Jim Cameron, I am begging you to put an intermission into Avatar 3
I cannot hold my bladder or bowels for three straight hours.

Movies are getting long again! And that’s cool, there’s nothing wrong with a film having a long duration, as long as the narrative is still compelling and engaging for that entire span!
But it’s important for a film director to have the proper etiquette for a long film. After all, if you’re going to ask for such a time commitment from the theatrical audience, it is only proper to respect the audience in how you edit and pace your film. And there seems to be a forgotten piece of that puzzle: the intermission.
While the intermission was originally a technical requirement in the early 1900s to swap out one film reel for another, by the longer-running films of the 1950s it served a purpose of giving people a bathroom break, and allowing them to purchase more snacks. If you’ve ever seen Let’s All Go to the Lobby, the snipe exists for that very purpose, to tell audiences to go buy more snacks during the intermission.
But by the latter half of the century, intermissions had gone extinct in North American cinema in order to facilitate an increased number of showtimes per day, and thus increase the number of tickets sold. In 1982, Gandhi would be the last major film for a while to feature an intermission, as the runtime was over three hours long.
Without intermissions, films have naturally self-regulating lengths; longer films go for 150 minutes to avoid punishing audience members with weak bladders, and most commercially viable films punch for roughly two hours in order to cram in as many showtimes as possible each day.
Unfortunately, Canadian pioneer James Cameron, film director and submarine enthusiast, disagrees with such “self-regulating lengths”. He’s on a mission to make you piss your pants.
In 2022, Jim Cameron released Avatar: The Way of Water, the second film in his sci-fi epic saga, with a runtime of 192 minutes, one minute longer than Gandhi was in 1982. And while I normally never have a problem holding my large popcorn or my large soda in my bladder and my bowels until the film is over, I have to admit that Avatar 2 made me struggle in a way I never have before.

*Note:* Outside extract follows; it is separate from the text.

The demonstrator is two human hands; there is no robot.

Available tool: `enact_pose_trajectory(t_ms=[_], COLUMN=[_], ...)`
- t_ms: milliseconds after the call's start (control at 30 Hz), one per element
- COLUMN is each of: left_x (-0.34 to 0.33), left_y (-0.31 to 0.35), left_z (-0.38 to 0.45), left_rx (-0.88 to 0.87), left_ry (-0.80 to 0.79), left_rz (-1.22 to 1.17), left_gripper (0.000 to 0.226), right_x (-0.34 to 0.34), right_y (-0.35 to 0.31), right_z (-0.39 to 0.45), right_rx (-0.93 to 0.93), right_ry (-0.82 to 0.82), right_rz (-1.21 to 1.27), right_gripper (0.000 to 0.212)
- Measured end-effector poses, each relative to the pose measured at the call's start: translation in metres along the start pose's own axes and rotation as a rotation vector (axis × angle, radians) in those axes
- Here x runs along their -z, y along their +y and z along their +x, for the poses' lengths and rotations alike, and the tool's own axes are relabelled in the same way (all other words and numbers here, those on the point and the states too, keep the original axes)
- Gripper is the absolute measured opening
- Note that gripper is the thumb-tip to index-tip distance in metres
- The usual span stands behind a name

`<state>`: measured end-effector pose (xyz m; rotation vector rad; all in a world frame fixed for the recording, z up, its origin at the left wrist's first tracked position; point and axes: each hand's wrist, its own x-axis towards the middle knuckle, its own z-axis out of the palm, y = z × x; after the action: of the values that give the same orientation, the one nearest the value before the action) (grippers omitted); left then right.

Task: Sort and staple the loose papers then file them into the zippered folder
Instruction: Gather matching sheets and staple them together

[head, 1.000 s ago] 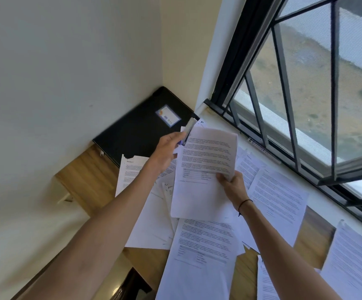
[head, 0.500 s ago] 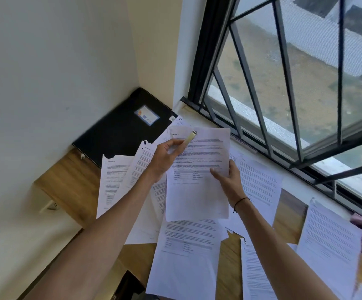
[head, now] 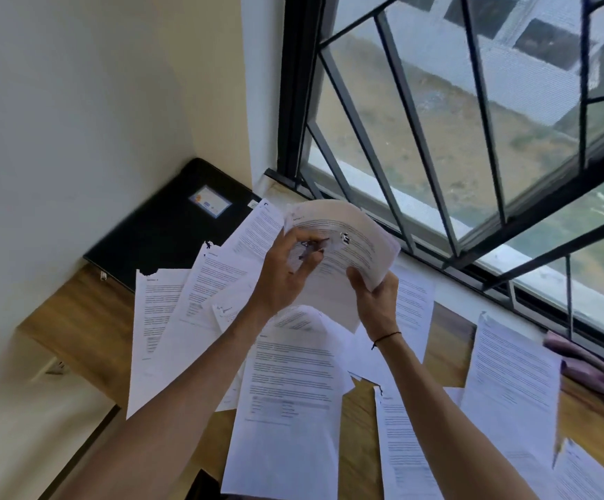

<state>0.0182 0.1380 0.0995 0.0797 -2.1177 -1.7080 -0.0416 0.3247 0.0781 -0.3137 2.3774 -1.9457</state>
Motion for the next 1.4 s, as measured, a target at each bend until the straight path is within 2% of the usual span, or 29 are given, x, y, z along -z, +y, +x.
enact_pose_trajectory(t_ms=[100,200,267,300,400,500,633,833,933,1067,1167,1267,1400], left_x=[-0.01,-0.017,-0.018,-0.018,-0.018,-0.014,-0.009,-0.019,-0.027,-0.039,-0.044,-0.043,-0.033], left_y=[-0.01,-0.032,-0.043,-0.043,-0.036,-0.024,-0.017,-0.049,-0.067,-0.085,-0.094,-0.094,-0.095], left_z=[-0.011,-0.034,-0.043,-0.044,-0.036,-0.023,-0.021,-0.053,-0.068,-0.08,-0.088,-0.092,-0.09], left_rx=[-0.019,0.117,0.189,0.203,0.211,0.214,0.314,0.527,0.612,0.628,0.622,0.559,0.489], left_ry=[-0.027,-0.058,-0.069,-0.064,-0.013,-0.035,-0.083,-0.123,-0.144,-0.146,-0.09,0.007,0.092], left_rz=[0.097,0.146,0.141,0.135,0.127,0.115,0.087,0.173,0.224,0.344,0.432,0.548,0.611], left_gripper=[0.026,0.032,0.035,0.033,0.026,0.026,0.022,0.022,0.025,0.03,0.031,0.031,0.028], right_x=[0.002,0.002,0.002,0.002,0.002,0.007,0.021,0.03,0.029,0.026,0.023,0.02,0.02], right_y=[0.02,0.044,0.051,0.049,0.039,0.032,0.035,0.053,0.07,0.088,0.092,0.094,0.088], right_z=[-0.003,-0.014,-0.018,-0.018,-0.011,-0.006,-0.011,-0.043,-0.054,-0.059,-0.061,-0.063,-0.063], right_rx=[-0.031,-0.194,-0.234,-0.235,-0.236,-0.206,-0.199,-0.488,-0.552,-0.61,-0.605,-0.576,-0.395], right_ry=[0.005,-0.056,-0.056,-0.048,-0.009,-0.01,-0.08,-0.124,-0.123,-0.093,-0.082,-0.066,-0.027], right_rz=[-0.1,-0.136,-0.131,-0.126,-0.121,-0.133,-0.108,-0.17,-0.265,-0.359,-0.45,-0.688,-0.827], right_gripper=[0.011,0.008,0.005,0.004,0.023,0.021,0.015,0.023,0.018,0.018,0.028,0.047,0.054])
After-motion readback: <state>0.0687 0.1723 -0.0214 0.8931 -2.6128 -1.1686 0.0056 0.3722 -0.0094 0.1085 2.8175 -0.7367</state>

Once the credits started rolling in the IMAX theatre and the lights came up, I checked on my phone to make sure there was no post-credits scene, and then immediately bolted up to find the nearest washroom. That’s not normal for me; I usually like to sit for the credits, both to take in the emotional experience of the film, and pay respect to everyone on the crew who made the film!
But we have to be honest about biology here. A large soda at Cineplex appears to be roughly 750 mL of volume with the regular soda still larger than a normal 500 mL bottle. And for your other hole, popcorn of any size is rich in fibre and will grease up your intestines like a prize hog.

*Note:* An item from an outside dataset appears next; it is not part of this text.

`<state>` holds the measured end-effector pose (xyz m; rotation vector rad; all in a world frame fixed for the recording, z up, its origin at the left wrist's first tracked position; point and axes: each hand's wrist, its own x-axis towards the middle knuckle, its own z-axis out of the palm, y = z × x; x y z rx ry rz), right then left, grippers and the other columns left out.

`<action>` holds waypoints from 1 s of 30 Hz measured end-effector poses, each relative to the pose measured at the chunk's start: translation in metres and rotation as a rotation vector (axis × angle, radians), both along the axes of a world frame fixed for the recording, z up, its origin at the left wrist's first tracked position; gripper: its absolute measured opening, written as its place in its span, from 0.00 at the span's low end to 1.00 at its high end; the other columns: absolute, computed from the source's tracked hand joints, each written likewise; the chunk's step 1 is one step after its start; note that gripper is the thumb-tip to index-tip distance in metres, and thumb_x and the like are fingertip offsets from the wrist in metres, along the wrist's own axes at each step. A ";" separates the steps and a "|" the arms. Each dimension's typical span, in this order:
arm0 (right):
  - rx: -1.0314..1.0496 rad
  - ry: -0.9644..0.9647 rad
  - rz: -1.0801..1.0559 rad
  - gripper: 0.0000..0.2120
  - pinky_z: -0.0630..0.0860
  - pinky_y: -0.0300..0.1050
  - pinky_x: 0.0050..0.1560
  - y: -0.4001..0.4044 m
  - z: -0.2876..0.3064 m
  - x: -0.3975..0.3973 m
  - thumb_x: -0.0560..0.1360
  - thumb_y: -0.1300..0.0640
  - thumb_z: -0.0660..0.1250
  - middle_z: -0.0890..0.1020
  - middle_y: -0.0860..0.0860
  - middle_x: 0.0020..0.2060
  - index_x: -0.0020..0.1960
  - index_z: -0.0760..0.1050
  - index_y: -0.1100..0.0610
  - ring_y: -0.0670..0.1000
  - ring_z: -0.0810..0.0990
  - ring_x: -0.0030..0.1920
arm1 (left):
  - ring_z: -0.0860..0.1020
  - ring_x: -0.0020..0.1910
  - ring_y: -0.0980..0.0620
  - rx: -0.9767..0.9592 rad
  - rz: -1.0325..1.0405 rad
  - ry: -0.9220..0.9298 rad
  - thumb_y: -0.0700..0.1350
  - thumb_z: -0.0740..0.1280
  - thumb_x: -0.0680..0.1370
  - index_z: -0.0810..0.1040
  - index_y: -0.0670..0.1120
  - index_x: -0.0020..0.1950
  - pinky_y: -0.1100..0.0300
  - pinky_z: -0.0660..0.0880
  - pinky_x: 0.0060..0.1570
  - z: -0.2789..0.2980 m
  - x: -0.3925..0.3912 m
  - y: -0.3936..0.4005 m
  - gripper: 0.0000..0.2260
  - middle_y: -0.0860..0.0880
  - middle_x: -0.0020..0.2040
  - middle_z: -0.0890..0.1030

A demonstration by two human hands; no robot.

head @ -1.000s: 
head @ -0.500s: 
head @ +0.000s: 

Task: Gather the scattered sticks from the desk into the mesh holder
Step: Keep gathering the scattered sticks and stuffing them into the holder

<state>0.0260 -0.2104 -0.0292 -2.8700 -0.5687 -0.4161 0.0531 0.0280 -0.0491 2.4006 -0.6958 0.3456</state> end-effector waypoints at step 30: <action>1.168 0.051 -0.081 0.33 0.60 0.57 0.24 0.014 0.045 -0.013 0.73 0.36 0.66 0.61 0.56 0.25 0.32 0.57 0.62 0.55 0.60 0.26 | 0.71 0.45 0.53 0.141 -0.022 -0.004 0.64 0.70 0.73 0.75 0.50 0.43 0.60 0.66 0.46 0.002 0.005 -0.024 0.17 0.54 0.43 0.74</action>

That’s what I mean by “self-regulating lengths”, film directors normally don’t want their film to be so long that people piss and shit on the theatre seats. Jim Cameron, however, is taking the third Avatar film, Fire and Ash, to a new franchise record of 195 minutes, three more than the last one.
Back in 2022, when he was asked how audiences should time a bathroom break, Cameron flippantly said “Any time they want. They can see the scene they missed when they come see it again.” And I really don’t know what to say to a director who fully admits he’s spending ungodly amounts of money to create films where he expects people to miss random plot-relevant scenes.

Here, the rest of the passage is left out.